On July 18, 2018, the Mormon Church issued a statement assumed by many to show support of LoveLoud, but not in the way that people hope it someday will:

We remain committed to support community efforts throughout the world to prevent suicide, bullying, and homelessness. Every young person should feel loved and cared for in their families, their communities, and their congregations. We can come together, bringing our perspectives and beliefs, and make each community a safe place for all. We appreciate the sincere efforts of many who are trying to prevent suicide, bullying, and homelessness among vulnerable groups, including LGBT youth. We are grateful to be a part of the work to find solutions.

The Mormon Church is not the only organization to respond to LoveLoud. Utah’s Republican governor, Gary Herbert, officially declared July 28 LoveLoud Day statewide. Major festival sponsor AT&T created a YouTube series, Turn Up the Love, in which Reynolds has rather incredible conversations with various members of the LGBTQ community. In one conversation, Reynolds ends the segment by telling model and actress Carmen Carrera, “I think you are absolutely beautiful and powerful, and what you are doing for transgender youth especially, I’m sure is, is so much beyond comprehension. You’re amazing.” Reynolds and Carrera embrace, and the screen fills with the hashtag #turnupthelove.

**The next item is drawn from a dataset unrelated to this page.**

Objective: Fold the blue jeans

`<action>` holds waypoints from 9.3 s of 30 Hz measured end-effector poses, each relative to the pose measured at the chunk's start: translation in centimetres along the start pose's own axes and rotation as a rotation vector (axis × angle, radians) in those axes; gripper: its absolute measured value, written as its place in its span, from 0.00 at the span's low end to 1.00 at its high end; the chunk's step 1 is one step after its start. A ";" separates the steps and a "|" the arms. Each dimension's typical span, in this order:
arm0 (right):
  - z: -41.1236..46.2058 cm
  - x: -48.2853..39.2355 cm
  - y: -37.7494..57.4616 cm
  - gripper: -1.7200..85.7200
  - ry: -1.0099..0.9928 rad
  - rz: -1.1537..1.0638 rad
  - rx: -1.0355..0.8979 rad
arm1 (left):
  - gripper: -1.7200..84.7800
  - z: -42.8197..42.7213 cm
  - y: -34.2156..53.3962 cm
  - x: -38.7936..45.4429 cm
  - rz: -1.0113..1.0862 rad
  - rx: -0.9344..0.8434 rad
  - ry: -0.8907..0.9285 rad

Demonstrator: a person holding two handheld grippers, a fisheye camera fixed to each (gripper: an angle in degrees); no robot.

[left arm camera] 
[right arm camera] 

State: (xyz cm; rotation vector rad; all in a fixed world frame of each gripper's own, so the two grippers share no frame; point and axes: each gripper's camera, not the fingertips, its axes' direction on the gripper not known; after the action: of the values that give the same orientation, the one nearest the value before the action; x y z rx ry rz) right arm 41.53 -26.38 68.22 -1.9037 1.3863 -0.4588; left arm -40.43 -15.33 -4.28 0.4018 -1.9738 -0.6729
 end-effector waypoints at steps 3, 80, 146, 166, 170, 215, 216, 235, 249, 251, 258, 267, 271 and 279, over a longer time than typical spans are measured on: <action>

With a new Imagine Dragons album, Origins, Reynolds has no plans to step back in favor of traditional album promotion. “I love the band. I love making music. I love everything Imagine Dragons stands for. But it’s given me a platform to do things that I think are way bigger than the band.” Reynolds mentions with enthusiasm that LoveLoud 3 is already being planned and draws a clear connection to Origins, most of which was written within the past year. “The band broke with this song called ‘It’s Time,’ which was like, ‘I’m never changing who I am.’ Now I’m 31 years old, and I’m like … um … maybe you should change who you are. It’s just funny now, our fourth record, the theme of it really is totally encapsulated in a line from the song ‘Digital’: ‘We don’t want to change, we just want to change everything.’”

There’s a remarkable juxtaposition in Imagine Dragons’ singer using his platform to fight this fight. Much like the lure of statehood and pressure after the civil-rights movement may have influenced previous church decisions, it’s possible that Dan Reynolds and the noise made by LoveLoud will spark the Mormon Church’s next great revelation.

“You get these Mormon missionaries who are so used to people spitting on them and saying you’re a piece of shit, and then just sticking to their truth. So here I am. I know my truth. Resolute. I can bear my testimony about that all day, when they’re bearing their testimony about Joseph Smith — I’ll die on that sword. So, the church made me into this.”